En saçma huyum diye bir şey yok. Bir dolu var çünkü. Şu anda aklıma ilk gelen, çalar saati garip sayılar olarak ayarlamam. Mesela 10:07 yada 23:18 filan gibi. 2 senedir böyle bu hatta. Sonra paranoyaklığımı da biliyoruz zaten. Zamanında olmayan her şey için alternatif komplo teorileri üretiyorum. İleride çocuğuma uyumadan önce anlatacağım masal olarak mesela. Bir de, yastıksız uyumama rağmen, yatakta yastık olmazsa sinirlenirim. Yastık olacak ama ben başımı altına, kenarına, ucuna filan koyacağım. Çok var valla, geçen gün postanedeki posta kutularını saydım filan.

Cep telefonum, ABD'deyken çalar çalar ve ben açmam. Uyurken çalan cep telefonumu kırıp atmak isterim, hep de ben uyurken ararlar. Buradaki telefonum Samsung, okul verdi valla. Türkiye'deki de sony&ericson. Ama eski bir şey, o da eniştemin eski telefonu. Evde birileri kendine yeni telefon alırsa, eskisini bana verecek. 16 yaşındayken telefon takıntım vardı, artık hiçbir özelliklerini bilmiyorum. Çalıyor mu, çalıyor, bir de mesaj yolluyor. Yeter, çok bile.

Aşk dediğin şey, çok yüksekten bir salıncakla aşağı doğru sallandığında içine akan adrenalin duygusunun aynısı. Eğer yüksek bir yerden hızlı bir ivmeyle indiğindeki his bana oluyorsa, çok fena aşık olmuşum demektir. Kıskançlık hemen kendisini takip eder filan. Aşk dediğin şey koaladır.

En sevdiğim blog...Dediğim dönem dönem bir şeylere takılma olayı bloglar için de geçerli. Bir dönem bir bloga takıp, en çok onu bekleyerek okurum mesela. Ruh haliyle ilgili bir şey.
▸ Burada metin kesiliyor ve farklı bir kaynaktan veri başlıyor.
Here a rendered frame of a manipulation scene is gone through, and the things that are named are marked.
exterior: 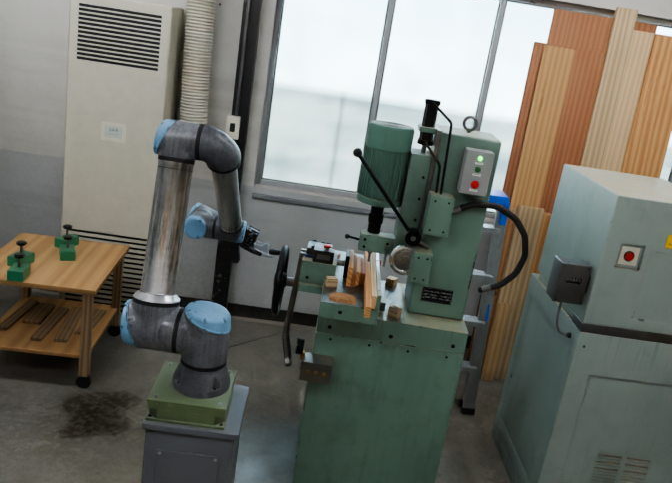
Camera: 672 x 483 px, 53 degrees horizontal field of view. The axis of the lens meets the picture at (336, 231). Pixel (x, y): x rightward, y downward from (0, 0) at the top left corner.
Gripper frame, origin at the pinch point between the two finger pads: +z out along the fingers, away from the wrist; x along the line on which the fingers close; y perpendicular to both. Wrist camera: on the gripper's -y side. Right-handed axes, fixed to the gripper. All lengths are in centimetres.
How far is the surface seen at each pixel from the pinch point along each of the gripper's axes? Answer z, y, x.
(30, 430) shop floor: -54, -113, -18
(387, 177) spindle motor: 24, 55, -15
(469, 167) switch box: 46, 74, -24
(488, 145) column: 50, 84, -18
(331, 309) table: 26, 9, -44
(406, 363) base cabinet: 65, -2, -29
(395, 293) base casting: 54, 11, 1
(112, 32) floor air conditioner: -123, 35, 91
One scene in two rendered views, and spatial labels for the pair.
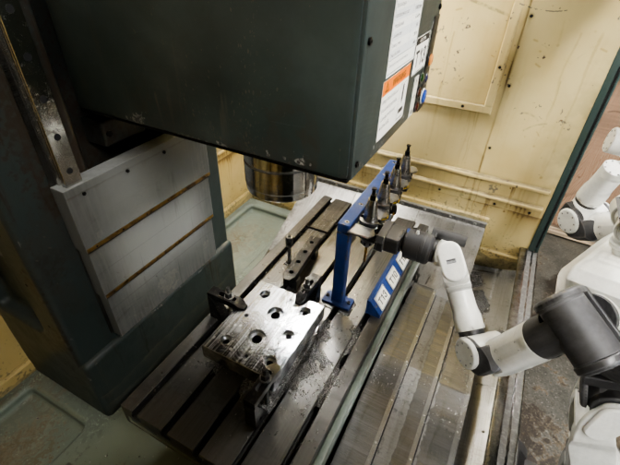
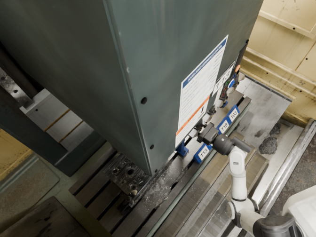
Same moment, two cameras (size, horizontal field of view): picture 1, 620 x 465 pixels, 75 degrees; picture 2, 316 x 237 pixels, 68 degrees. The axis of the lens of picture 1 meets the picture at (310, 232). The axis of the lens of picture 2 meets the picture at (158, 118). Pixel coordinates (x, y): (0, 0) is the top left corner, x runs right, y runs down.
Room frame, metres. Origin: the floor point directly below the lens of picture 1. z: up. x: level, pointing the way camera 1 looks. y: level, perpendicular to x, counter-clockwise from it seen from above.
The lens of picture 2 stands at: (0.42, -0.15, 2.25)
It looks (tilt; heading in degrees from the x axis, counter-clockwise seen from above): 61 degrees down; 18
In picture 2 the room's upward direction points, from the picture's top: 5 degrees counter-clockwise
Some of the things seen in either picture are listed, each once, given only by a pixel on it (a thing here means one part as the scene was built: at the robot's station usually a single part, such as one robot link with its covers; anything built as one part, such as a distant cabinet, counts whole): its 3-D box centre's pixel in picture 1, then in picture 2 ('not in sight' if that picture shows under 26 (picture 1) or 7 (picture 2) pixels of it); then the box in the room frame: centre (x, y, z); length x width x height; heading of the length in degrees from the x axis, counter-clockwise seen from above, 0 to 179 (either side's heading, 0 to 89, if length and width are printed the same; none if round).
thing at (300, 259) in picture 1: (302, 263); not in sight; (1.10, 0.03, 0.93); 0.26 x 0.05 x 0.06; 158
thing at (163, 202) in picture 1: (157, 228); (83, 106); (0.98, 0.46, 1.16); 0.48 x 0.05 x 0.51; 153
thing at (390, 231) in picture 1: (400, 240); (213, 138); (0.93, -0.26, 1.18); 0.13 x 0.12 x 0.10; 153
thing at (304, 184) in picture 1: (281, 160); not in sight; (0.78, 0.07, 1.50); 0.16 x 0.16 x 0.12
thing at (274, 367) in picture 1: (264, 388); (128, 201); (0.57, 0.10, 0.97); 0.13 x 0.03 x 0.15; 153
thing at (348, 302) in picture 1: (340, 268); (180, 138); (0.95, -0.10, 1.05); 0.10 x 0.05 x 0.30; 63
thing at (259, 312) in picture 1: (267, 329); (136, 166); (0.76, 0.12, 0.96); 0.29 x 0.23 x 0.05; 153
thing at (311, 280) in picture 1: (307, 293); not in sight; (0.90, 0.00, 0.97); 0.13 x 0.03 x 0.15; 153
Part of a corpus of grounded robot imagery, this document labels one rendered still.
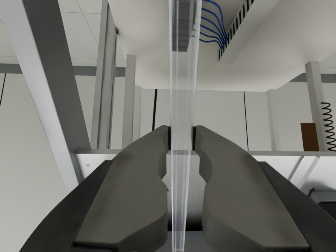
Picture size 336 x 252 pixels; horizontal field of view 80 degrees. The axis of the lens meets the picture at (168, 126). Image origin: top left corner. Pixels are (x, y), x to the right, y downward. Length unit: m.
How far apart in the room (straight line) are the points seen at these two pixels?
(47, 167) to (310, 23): 2.08
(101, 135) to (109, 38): 0.26
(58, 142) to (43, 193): 1.95
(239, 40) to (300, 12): 0.15
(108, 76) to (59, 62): 0.32
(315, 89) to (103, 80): 0.70
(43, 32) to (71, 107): 0.09
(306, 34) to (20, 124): 2.24
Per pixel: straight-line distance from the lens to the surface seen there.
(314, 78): 0.89
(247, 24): 0.56
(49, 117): 0.24
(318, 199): 0.38
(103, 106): 0.53
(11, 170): 2.34
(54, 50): 0.23
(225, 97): 2.18
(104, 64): 0.58
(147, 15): 0.58
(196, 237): 0.37
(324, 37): 0.79
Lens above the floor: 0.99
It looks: 11 degrees down
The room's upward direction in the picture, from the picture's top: 180 degrees counter-clockwise
Bir tane seçmem oldukça zor ama Su. (çatlakdudaklar.blogspot.com)'u ve artık yazmasa da Elsa, (teneketrampetler.blogspot.com) gerçekten içlerinde olan bitenleri açıklıklarıyla yazmaları nedeniyle en en favorilerimden. Ardından Deryik,Ponçikizm, PeanutButter and BlackCoffee, Gaykedi gelir. Kitap ve film bloglarını da çok seviyorum. Bu bakımdan Ludmilla'nın ilk olarak okuduğumda Nilgün Marmara'nın bir şiirini koymuş olması sebebiyle gönlümde bir yeri var.Dediğim gibi, ruh halimle ilgili bir şey. Bir tane en sevdiğim yok yani bloglardan, değişken bir şey.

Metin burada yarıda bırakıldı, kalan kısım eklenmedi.